To run an omnichannel contact center, you need to connect the right information to the right people at the right time. Salesforce has just the product. Omni-Channel, Service Cloud’s comprehensive customer service solution, pushes work to agents in real time, right from the Salesforce console. Omni-Channel makes it all happen using objects, which is just a fancy word for anything that can be routed to your agents. Cases, chats, leads, and social posts are all examples of objects.

Delivery of objects depends on the size of the work and the agent’s capacity. As a manager, you can use Omni-Channel Routing to set the size and priority of different objects. Salesforce stores the objects in queues until an agent is ready to receive them. When you associate a queue to a routing configuration, Salesforce routes the work in that queue to agents based on the routing model, size, and priority you’ve set. Omni-Channel Presence allows your agents to indicate when they’re available for work, and for which service channels. Managers can monitor all these features using Omni-Channel Supervisor so they always know where their team is in relation to their service level goals.

How the Salesforce Omni-Channel Solution Works 

Capability
Definition
Presence
Agents set their availability here so they receive the right cases when they’re available.
Routing
Agents receive cases via a push model, which assigns work from multiple channels. Businesses can route cases based on:
  • Highest priority
  • Oldest items first
  • Availability of an agent
  • Agent capacity
Supervisor
Service managers see and manage data related to their business’s priorities. They track data like:
  • Wait times
  • Open cases
  • Who’s working on what
  • Who has capacity for more cases

Let Customers Guide Your Deployment

Ready to make the leap to a fully digital customer service center? Your customers’ preferences should influence how you deploy your new service channels. Before you begin building it out, ask yourself: What do they need? Where are they most likely to engage with the brand? What’s the easiest channel for them to use? B2B customers will probably gravitate to very different channels than B2C customers, for example.

Let’s take a look at fictional B2C bicycle company we’ll call Penny Farthings. Its engaged customers are passionate about the Penny Farthings brand, and the service center gets lots of calls for order updates, shipment confirmations, product recommendations, and more. This level of interest is great, but it means that Penny Farthings support agents are overwhelmed with calls and have a difficult time keeping up with demand. So the VP of Customer Service asks the call center supervisor, Denise, to come up with a way to decrease the load on agents while still keeping engagement high.

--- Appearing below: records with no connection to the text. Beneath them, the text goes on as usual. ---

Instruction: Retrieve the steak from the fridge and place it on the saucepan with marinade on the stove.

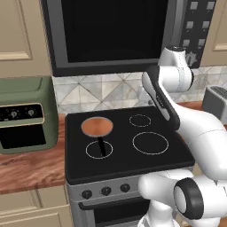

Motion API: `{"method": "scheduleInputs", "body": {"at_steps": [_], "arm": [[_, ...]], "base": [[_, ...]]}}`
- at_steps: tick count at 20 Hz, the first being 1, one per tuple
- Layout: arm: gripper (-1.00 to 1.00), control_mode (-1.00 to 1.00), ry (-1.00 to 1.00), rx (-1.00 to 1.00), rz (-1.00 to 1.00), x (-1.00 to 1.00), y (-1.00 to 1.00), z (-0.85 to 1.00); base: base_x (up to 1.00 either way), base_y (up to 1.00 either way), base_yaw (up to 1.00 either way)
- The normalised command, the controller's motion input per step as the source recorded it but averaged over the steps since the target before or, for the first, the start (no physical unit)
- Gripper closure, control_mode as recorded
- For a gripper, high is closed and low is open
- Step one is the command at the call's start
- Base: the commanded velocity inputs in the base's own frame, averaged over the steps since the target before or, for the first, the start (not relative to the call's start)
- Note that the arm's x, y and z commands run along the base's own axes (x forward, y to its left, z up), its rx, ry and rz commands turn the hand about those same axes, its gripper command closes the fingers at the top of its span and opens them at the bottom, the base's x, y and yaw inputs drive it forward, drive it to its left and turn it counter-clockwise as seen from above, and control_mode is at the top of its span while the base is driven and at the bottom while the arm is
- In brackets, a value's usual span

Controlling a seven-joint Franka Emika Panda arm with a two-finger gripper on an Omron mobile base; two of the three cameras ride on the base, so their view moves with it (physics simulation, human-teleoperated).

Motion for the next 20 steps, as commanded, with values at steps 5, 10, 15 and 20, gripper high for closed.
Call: {"method": "scheduleInputs", "body": {"at_steps": [5, 10, 15, 20], "arm": [[-1.0, 1.0, 0.0, 0.0, 0.0, 0.0, 0.0, 0.0], [-1.0, 1.0, 0.0, 0.0, 0.0, 0.0, 0.0, 0.0], [-1.0, 1.0, 0.0, 0.0, 0.0, 0.0, 0.0, 0.0], [-1.0, 1.0, 0.0, 0.0, 0.0, 0.0, 0.0, 0.0]], "base": [[0.0, 0.0, 0.0], [-0.1, 0.0, 0.0], [-0.66, -0.01, 0.06], [-0.54, 0.02, 0.58]]}}
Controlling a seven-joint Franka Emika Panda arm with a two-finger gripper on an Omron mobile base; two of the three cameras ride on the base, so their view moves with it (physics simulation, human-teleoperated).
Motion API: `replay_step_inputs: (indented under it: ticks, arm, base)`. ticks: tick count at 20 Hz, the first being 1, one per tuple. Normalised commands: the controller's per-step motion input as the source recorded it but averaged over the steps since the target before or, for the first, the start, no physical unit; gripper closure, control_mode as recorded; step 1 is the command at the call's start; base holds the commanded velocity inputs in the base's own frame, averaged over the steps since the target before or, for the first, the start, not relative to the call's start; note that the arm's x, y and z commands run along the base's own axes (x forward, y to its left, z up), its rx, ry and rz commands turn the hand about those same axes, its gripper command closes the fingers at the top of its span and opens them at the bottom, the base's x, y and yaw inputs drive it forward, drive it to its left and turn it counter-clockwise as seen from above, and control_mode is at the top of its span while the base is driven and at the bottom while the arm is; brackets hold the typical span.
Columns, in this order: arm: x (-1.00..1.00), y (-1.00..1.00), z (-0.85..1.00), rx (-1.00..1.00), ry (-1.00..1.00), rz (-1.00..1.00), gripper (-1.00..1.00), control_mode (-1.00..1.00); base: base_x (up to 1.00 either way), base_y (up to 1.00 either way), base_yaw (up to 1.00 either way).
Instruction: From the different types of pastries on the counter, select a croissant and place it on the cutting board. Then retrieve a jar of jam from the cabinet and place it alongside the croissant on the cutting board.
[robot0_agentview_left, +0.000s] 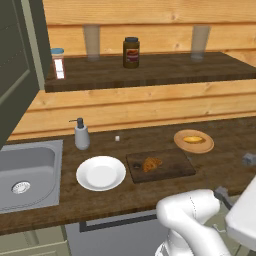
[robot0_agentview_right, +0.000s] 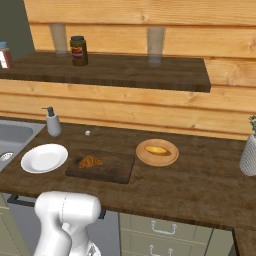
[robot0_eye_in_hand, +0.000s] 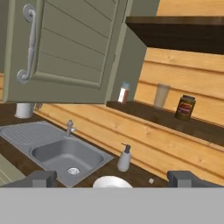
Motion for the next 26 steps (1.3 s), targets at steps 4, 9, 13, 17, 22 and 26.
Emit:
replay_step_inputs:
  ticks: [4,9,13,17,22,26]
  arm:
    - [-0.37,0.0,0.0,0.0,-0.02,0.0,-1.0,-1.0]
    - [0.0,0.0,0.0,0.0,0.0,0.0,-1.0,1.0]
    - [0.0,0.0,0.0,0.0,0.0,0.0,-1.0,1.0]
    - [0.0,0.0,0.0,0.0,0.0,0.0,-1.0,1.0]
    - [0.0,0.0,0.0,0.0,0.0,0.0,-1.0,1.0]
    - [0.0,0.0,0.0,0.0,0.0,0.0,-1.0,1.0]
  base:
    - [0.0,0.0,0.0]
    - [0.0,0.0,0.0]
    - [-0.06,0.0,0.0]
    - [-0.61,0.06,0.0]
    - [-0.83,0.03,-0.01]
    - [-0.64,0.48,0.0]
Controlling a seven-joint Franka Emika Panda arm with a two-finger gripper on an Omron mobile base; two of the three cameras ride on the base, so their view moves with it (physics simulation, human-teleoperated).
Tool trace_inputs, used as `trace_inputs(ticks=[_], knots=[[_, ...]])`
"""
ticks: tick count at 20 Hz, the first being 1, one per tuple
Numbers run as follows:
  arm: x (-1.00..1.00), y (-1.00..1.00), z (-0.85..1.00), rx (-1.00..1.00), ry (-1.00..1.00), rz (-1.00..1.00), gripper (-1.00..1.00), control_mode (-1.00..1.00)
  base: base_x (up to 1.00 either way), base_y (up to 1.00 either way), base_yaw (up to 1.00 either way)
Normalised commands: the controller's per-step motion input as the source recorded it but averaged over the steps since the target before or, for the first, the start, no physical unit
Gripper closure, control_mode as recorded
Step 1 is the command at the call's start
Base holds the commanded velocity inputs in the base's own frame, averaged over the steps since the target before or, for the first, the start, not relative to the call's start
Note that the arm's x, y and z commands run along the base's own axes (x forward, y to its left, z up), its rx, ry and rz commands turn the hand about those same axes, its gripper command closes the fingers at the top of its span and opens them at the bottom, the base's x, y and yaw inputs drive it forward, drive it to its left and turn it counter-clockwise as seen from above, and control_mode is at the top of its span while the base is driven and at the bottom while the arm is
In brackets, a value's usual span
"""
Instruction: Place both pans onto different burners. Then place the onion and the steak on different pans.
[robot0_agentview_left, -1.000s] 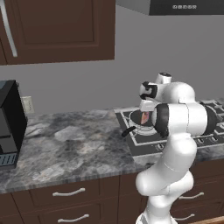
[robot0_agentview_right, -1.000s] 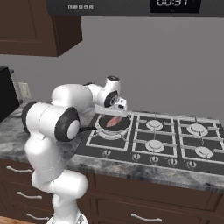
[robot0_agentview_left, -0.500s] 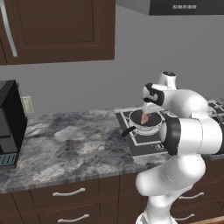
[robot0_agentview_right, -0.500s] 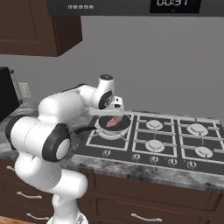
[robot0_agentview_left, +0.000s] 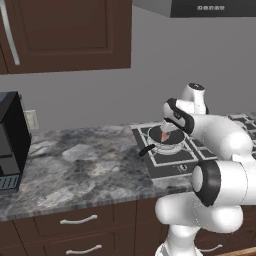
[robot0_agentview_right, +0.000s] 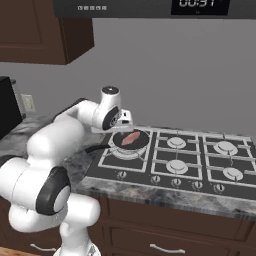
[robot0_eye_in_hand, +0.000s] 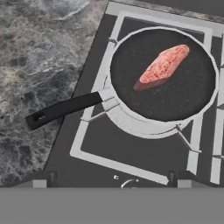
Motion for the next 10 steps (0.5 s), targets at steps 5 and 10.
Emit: trace_inputs(ticks=[5, 10], knots=[[-0.57, 0.34, 0.0, 0.0, -0.01, -0.06, -1.0, -1.0, 0.0, 0.0, 0.0], [-0.28, 0.07, 0.0, 0.0, 0.0, -0.18, -1.0, -1.0, 0.0, 0.0, 0.0]])
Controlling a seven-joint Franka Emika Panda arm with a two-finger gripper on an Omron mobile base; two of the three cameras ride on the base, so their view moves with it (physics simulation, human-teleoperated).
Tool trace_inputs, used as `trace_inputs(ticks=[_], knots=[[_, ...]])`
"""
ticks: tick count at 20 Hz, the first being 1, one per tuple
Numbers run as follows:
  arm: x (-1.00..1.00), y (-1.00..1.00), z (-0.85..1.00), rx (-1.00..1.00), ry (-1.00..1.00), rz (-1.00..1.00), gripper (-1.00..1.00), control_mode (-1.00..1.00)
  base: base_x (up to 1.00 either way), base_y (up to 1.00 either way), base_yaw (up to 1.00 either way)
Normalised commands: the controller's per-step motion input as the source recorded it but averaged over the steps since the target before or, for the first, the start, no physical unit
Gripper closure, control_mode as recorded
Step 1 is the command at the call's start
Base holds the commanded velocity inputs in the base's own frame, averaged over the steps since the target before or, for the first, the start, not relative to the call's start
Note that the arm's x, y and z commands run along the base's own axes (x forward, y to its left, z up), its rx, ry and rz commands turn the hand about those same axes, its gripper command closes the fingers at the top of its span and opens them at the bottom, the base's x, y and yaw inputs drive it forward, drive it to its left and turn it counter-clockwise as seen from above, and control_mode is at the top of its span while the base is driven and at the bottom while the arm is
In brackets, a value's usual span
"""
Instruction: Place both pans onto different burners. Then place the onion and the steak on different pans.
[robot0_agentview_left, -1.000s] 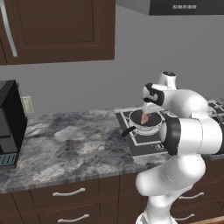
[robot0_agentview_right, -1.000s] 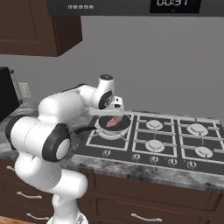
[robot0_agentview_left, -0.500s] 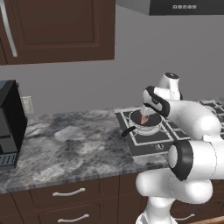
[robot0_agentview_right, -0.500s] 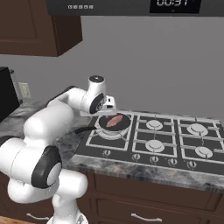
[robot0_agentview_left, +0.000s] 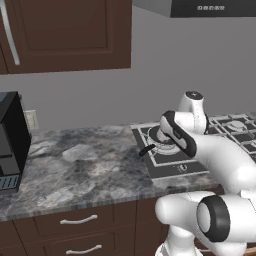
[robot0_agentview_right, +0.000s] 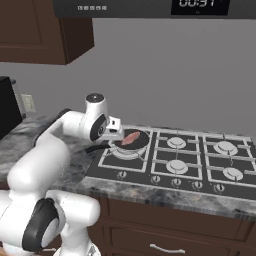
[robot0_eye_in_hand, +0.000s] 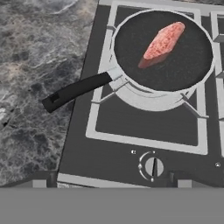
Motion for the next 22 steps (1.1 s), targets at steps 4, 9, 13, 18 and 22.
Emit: trace_inputs(ticks=[4, 9, 13, 18, 22], knots=[[-0.2, 0.12, -0.01, 0.0, -0.01, -0.15, -1.0, -1.0, 0.0, 0.0, 0.0], [-0.06, 0.1, -0.1, 0.0, 0.0, -0.1, -1.0, -1.0, 0.0, 0.0, 0.0], [0.0, 0.08, -0.28, 0.0, 0.0, -0.05, -1.0, -1.0, 0.0, 0.0, 0.0], [0.0, 0.0, -0.08, 0.0, 0.0, -0.01, -1.0, -1.0, 0.0, 0.0, 0.0], [-0.01, 0.0, 0.0, 0.0, 0.0, 0.0, -1.0, -1.0, 0.0, 0.0, 0.0]])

The team already uses Salesforce. And Denise knows that 80 billion messages are sent worldwide each day across channels including SMS, Facebook Messenger, and WhatsApp. So she decides to roll out Service Cloud Messaging. Messaging allows customers the option to simply message Penny Farthings' existing service number to engage in a two-way message conversation with an agent in real-time. Customers can use their preferred messaging channel, such as SMS or Facebook Messenger. With Messaging, customers can communicate with agents in the way that’s most convenient. And since agents can handle up to 10 message conversations at once, the solution increases efficiency and cost savings, and the contact center can easily scale to handle more customer inquiries without taxing infrastructure or adding headcount.

With Messaging, the Penny Farthings service center sees a 75% cost reduction per case over voice (a stat that’s typical for businesses who add digital to their support strategy). The change makes customers happier too because they're reaching the company on the channels they prefer—the same ones they use to communicate with friends and family. If a customer decides to follow up on another channel, whether that’s phone, email, or chat, their case record has already been captured, including all the past message transcripts. So an agent is instantly up to speed and can focus on resolving the problem quickly.